### Task to complete
Repeat verbatim, and only, the lines of the data below, beginning at the line that contains "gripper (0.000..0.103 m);" and stopping after the line that contains "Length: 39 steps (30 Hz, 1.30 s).".

:::::

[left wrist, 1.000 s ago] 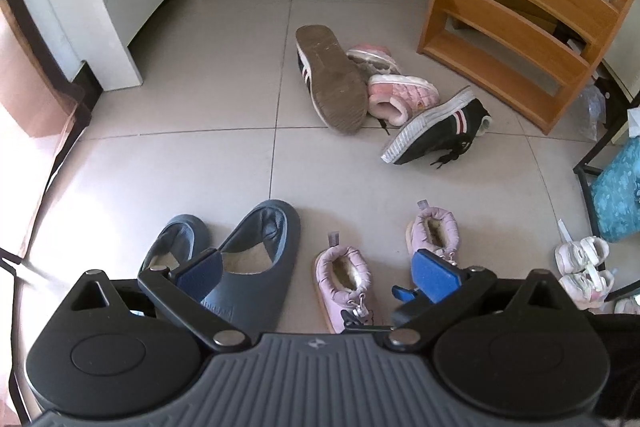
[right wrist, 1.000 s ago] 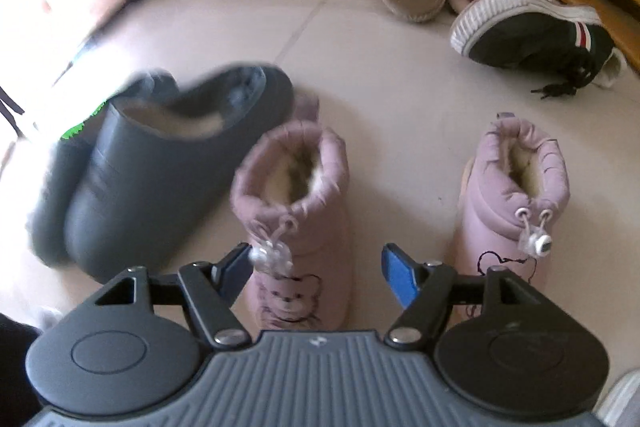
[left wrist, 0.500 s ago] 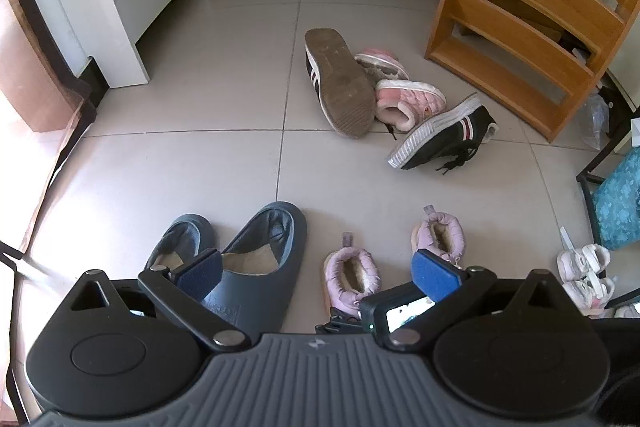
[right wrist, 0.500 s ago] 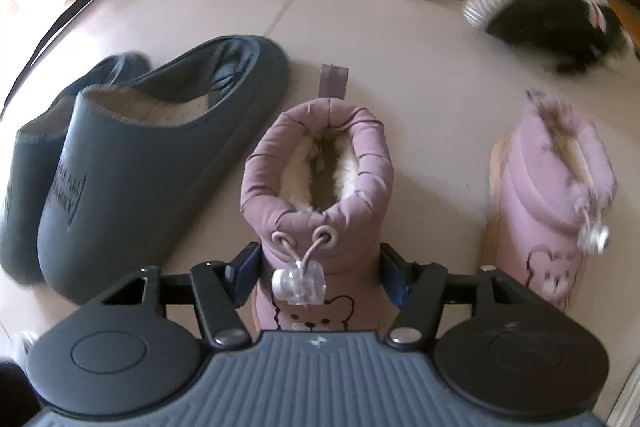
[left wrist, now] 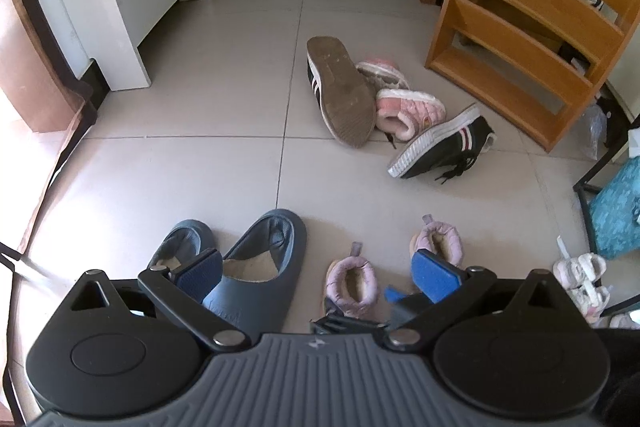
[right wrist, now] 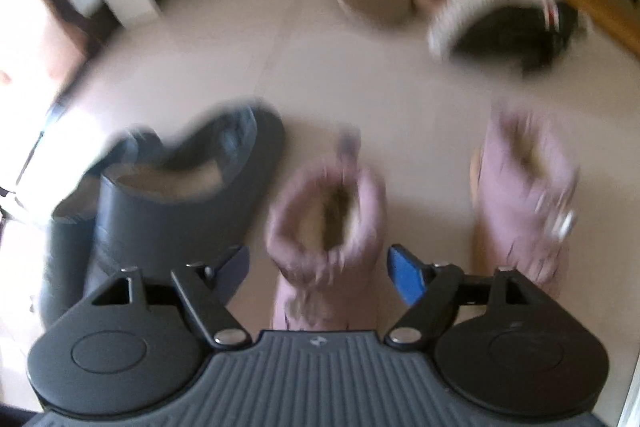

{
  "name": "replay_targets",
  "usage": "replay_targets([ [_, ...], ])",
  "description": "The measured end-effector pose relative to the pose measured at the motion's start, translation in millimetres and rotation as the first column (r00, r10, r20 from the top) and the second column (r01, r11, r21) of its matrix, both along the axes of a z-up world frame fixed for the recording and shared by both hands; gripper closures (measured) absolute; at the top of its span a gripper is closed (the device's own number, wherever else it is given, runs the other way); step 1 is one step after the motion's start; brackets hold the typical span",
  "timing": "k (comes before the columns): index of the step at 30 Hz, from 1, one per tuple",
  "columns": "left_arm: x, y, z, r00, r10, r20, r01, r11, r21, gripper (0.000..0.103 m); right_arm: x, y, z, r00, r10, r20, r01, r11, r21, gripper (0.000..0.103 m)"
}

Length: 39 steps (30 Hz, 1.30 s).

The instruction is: Organize scattered shoes

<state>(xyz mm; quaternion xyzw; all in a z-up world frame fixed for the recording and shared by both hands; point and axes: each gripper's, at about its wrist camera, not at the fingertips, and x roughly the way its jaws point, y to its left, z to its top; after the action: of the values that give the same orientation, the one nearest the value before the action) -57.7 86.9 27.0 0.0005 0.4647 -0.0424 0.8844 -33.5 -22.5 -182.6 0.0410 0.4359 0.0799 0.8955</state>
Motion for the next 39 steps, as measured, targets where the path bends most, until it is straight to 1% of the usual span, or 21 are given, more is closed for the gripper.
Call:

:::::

### Response to this exercise
  "columns": "left_arm: x, y, z, r00, r10, r20, r01, r11, r21, gripper (0.000..0.103 m); right_arm: x, y, z, r00, r10, r20, r01, r11, r21, gripper (0.000..0.103 m)"
}

Length: 39 steps (30 Hz, 1.30 s).

The output given is complete.